Bundestag Längeres ALG I für Ältere beschlossen

Das Arbeitslosengeld I für über 50-Jährige wird wieder länger gezahlt - das haben die Abgeordneten der Koalition beschlossen. Der auf bis zu 24 Monate verlängerte Bezug soll rückwirkend zum 1. Januar in Kraft treten.

Überlagert von Wahlkampftönen hat der Bundestag am Freitag die längere Auszahlung des Arbeitslosengeldes I an Ältere beschlossen. Mit der Neuregelung sollen ältere Arbeitslose künftig bis zu 24 Monate Arbeitslosengeld I beziehen können. Außerdem wurde das System der Zwangsverrentung Älterer entschärft. Das Gesetz muss im Februar auch noch den Bundesrat passieren. Es soll rückwirkend zum 1. Januar gelten. Das gegen die Stimmen der Opposition beschlossene Gesetz sieht im Einzelnen vor, dass Arbeitslose ab 50 Jahren die Unterstützung 15 statt bisher zwölf Monate lang bekommen, bevor sie auf Hartz-IV-Niveau abrutschen. Über 55-Jährige bekommen das Arbeitslosengeld I bis zu 18 Monate, über 58-Jährige bis zu 24 Monate. Außerdem sollen über 58-jährigen Arbeitslosen verstärkt Angebote für die Wiedereingliederung in die Arbeitswelt gemacht werden, so dass niemand mehr vor Vollendung des 63. Lebensjahres mit Abschlägen zwangsverrentet wird. Als Innovation wird ein sogenannter Eingliederungsgutschein eingeführt, mit dem ein Arbeitgeber, der einen älteren Arbeitslosen einstellt, bis zu 50 Prozent Lohnkostenzuschuss erhalten kann. Die Initiative zur Rückkehr in den Arbeitsmarkt soll dazu vom älteren Arbeitslosen ausgehen.
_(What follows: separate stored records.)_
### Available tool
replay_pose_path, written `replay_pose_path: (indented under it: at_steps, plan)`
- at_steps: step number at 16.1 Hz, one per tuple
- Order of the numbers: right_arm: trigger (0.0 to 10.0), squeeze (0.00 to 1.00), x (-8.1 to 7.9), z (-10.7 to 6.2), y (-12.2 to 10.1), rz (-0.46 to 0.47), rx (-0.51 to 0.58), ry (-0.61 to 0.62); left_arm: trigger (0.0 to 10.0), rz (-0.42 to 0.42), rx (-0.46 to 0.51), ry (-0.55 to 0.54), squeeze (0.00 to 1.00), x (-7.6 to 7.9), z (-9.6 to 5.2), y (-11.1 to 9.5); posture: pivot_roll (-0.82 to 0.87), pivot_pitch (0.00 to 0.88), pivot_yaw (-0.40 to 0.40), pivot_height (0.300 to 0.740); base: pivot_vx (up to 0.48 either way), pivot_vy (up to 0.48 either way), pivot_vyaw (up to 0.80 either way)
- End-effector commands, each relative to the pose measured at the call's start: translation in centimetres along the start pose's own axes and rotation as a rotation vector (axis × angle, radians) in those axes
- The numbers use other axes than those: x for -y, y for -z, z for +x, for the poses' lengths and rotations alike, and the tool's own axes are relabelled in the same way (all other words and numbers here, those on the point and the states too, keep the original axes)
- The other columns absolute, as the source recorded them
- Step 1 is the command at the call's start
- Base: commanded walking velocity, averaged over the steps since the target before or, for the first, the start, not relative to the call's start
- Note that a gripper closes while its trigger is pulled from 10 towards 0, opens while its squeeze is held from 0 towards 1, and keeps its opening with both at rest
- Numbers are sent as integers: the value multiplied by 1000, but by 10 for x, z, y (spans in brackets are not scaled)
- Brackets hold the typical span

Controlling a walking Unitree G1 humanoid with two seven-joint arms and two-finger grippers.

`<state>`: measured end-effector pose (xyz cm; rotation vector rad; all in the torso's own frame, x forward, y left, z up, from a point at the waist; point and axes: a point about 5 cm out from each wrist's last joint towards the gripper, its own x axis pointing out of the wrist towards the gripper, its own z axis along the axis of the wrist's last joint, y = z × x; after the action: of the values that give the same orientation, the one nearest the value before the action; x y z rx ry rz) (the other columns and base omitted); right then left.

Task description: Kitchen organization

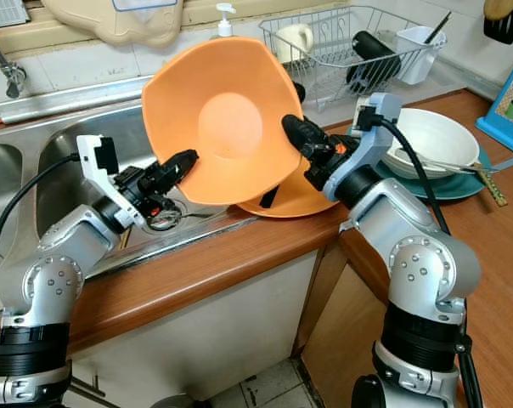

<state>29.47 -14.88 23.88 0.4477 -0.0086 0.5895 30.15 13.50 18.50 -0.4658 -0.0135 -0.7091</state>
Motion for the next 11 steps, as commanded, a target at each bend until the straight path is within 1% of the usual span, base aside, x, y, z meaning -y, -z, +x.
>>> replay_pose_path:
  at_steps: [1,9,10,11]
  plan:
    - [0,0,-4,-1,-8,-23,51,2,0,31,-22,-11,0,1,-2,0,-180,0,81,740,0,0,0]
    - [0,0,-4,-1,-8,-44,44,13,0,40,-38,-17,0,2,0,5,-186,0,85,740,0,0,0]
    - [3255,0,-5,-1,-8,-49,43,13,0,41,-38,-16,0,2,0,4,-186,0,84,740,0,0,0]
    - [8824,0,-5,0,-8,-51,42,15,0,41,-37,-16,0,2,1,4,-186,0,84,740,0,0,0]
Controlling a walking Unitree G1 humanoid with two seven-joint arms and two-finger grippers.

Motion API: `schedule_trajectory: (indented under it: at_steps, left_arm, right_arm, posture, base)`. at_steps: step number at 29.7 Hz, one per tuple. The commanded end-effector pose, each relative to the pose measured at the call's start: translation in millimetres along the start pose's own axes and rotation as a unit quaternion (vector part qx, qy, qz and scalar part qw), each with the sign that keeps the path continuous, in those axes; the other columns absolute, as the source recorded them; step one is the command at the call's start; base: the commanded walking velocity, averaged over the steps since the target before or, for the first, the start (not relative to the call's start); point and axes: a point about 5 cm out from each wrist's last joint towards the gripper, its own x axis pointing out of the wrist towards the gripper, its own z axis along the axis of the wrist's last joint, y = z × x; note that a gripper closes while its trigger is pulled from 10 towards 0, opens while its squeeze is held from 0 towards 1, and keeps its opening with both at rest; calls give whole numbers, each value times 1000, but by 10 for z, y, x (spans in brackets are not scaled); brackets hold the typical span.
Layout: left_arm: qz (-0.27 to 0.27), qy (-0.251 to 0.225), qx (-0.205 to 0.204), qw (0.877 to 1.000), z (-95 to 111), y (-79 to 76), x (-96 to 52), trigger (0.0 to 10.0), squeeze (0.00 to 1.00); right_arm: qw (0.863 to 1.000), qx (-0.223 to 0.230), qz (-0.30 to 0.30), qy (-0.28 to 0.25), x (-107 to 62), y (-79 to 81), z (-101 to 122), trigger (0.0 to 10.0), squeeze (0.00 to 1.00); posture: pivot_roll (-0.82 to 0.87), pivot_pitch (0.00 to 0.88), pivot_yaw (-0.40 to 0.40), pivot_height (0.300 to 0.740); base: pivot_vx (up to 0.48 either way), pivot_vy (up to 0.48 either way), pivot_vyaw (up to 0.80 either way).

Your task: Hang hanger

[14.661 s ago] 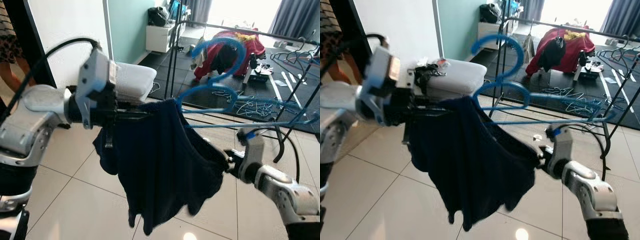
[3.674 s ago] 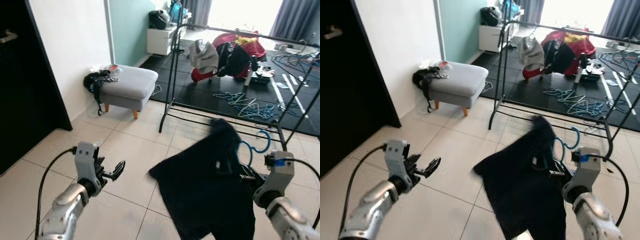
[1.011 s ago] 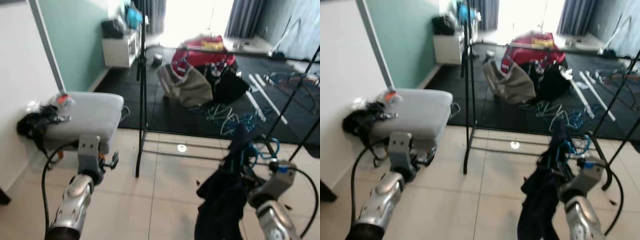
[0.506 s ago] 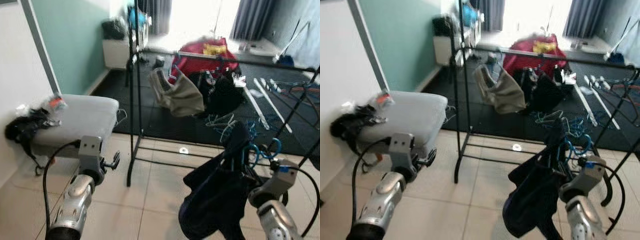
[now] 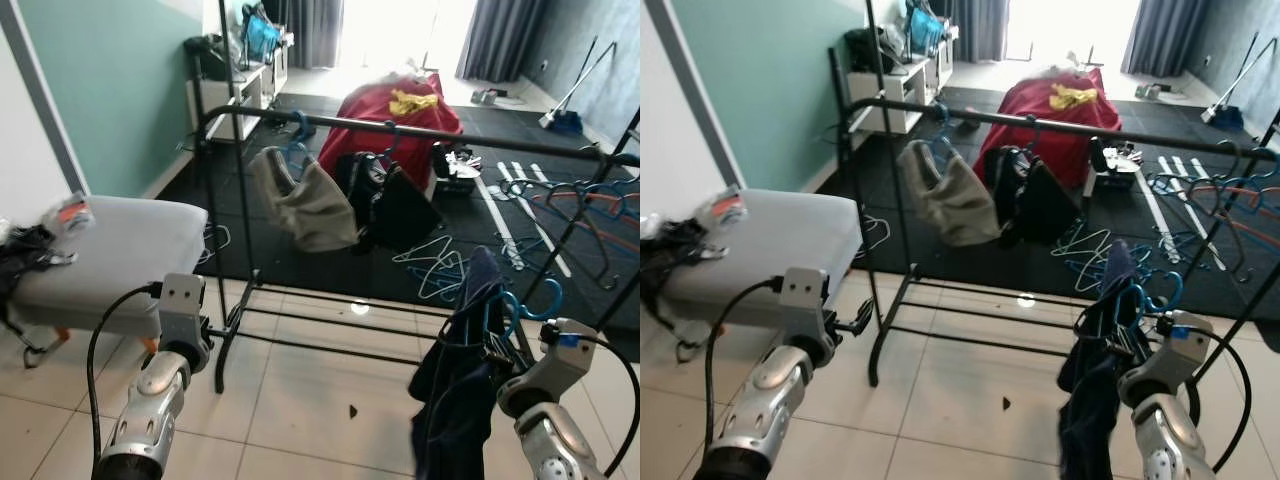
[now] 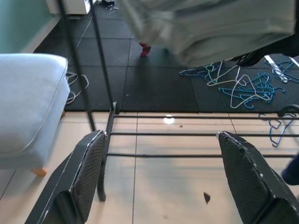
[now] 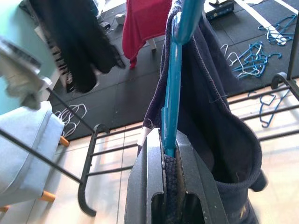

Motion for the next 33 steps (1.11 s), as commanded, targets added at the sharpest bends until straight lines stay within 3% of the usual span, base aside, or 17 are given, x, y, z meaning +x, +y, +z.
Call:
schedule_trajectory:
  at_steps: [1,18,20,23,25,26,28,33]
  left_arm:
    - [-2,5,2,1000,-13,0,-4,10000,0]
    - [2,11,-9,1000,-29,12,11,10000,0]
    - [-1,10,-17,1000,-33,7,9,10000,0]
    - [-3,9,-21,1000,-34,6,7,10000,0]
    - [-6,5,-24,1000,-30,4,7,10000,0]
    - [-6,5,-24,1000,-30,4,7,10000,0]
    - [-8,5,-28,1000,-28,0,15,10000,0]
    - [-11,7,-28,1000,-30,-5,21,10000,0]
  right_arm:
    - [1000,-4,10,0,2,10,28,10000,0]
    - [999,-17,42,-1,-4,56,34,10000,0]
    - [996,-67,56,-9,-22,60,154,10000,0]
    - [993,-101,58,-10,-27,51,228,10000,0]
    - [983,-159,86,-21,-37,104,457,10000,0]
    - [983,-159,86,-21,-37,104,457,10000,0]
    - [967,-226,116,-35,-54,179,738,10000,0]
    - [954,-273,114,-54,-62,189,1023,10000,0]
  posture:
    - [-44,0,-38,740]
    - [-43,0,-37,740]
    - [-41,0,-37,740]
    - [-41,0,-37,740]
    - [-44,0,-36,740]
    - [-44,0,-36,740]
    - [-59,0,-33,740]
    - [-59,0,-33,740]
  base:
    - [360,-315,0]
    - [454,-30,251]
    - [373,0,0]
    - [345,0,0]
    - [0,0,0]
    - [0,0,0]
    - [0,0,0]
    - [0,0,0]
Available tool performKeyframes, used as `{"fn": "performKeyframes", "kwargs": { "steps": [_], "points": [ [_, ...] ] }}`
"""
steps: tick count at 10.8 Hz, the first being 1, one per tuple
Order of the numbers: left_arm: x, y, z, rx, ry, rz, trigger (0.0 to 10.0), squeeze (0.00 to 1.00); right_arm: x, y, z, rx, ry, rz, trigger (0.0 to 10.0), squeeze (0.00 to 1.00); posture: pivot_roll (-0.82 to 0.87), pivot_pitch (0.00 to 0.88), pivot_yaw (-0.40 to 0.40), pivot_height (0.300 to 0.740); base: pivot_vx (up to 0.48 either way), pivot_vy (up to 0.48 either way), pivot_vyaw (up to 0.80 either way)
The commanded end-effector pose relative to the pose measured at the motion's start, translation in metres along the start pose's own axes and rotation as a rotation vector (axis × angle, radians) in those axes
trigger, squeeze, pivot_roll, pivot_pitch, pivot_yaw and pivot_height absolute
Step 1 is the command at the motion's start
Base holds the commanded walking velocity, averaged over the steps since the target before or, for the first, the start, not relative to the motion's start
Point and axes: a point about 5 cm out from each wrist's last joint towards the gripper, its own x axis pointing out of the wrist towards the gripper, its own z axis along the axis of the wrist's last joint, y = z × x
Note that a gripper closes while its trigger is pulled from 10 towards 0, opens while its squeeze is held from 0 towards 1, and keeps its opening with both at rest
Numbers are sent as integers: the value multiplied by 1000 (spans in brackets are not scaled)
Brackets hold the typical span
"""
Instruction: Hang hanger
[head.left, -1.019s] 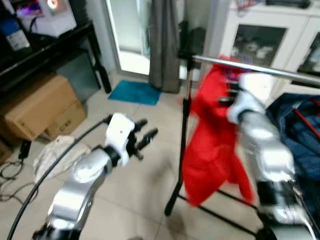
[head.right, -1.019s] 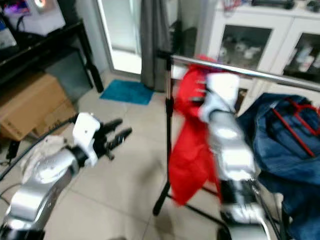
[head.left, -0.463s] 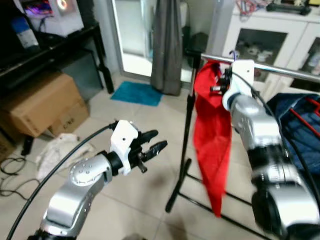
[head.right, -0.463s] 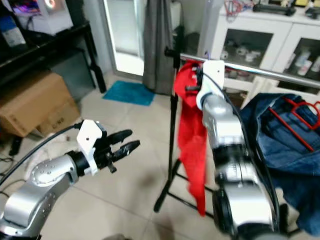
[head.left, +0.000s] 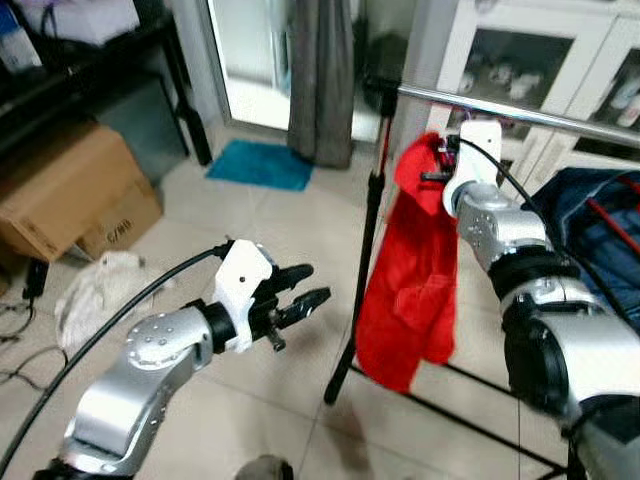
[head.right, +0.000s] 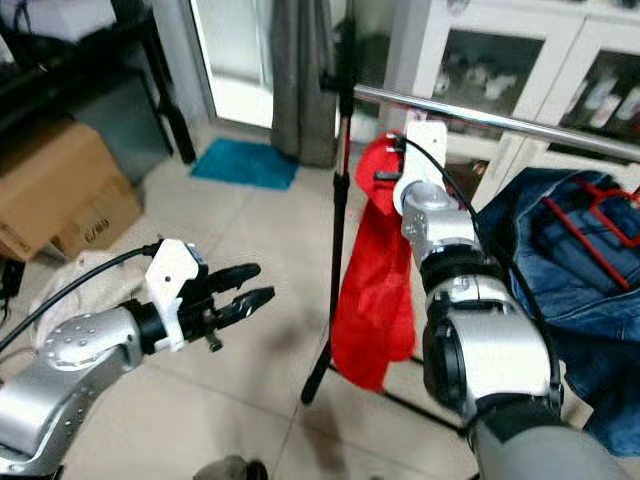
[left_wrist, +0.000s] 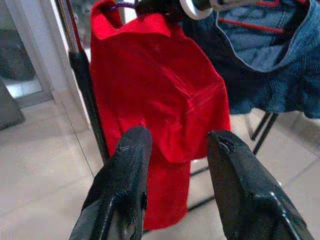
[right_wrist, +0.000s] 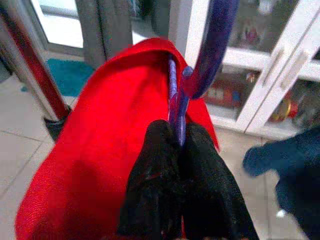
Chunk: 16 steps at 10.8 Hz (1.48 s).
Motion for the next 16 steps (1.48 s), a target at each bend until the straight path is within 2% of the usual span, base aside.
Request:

FDP spricht von Rollback wegen Landtagswahlen

FDP-Generalsekretär Dirk Niebel warf der großen Koalition vor, mit Rücksicht auf die anstehenden Landtagswahlen einen "aus Populismusgründen eingeleiteten Rollback" zu inszenieren. Tatsächlich würden mit dem Gesetz die Chancen älterer Arbeitnehmer auf Wiedereingliederung in den Arbeitsmarkt verschlechtert. Linksfraktionschef Oskar Lafontaine prangerte die Neuregelung der Zwangsverrentung an, begrüßte jedoch die Verlängerung der Auszahlungszeit von Arbeitslosengeld I. Letzteres trug ihm den von der FDP-Pressestelle festgehaltenen Zwischenruf Niebels ein: "Ihre Rede war der Beleg dafür, dass der Fachkräftemangel das Parlament erreicht hat." Irmingard Schewe-Gerigk von den Grünen nannte die Neuregelung der Zwangsverrentung eine "Peinlichkeit", die hinter dem Fortschritt der Verlängerung der Auszahlungszeit versteckt werde. Redner der Koalition wiesen die Vorwürfe zurück.

SPD-Vizevorsitzende Andrea Nahles und Fraktionskollege Anton Schaaf sagten, niemand wolle zur massenhaften Zwangsverrentung wie in der Ära Kohl/Blüm zurück. Damals habe die Industrie Ältere systematisch aus dem Arbeitsleben gedrängt. Von Zwangsverrentung seien im laufenden Jahr 25.000 und 2009 etwa 30.000 Menschen betroffen. Ralf Brauksiepe, Paul Lehrieder und Wolfgang Meckelburg von der CDU/CSU hoben hervor, dass das Gesetz der sozialen Gerechtigkeit diene. Die Bundesregierung hatte die Reform zwar bereits zwei Wochen vor Weihnachten auf den Weg gebracht. Die Union lehnte aber ein parlamentarisches Eilverfahren ab und verhinderte damit ein pünktliches In-Kraft-Treten zum Jahreswechsel.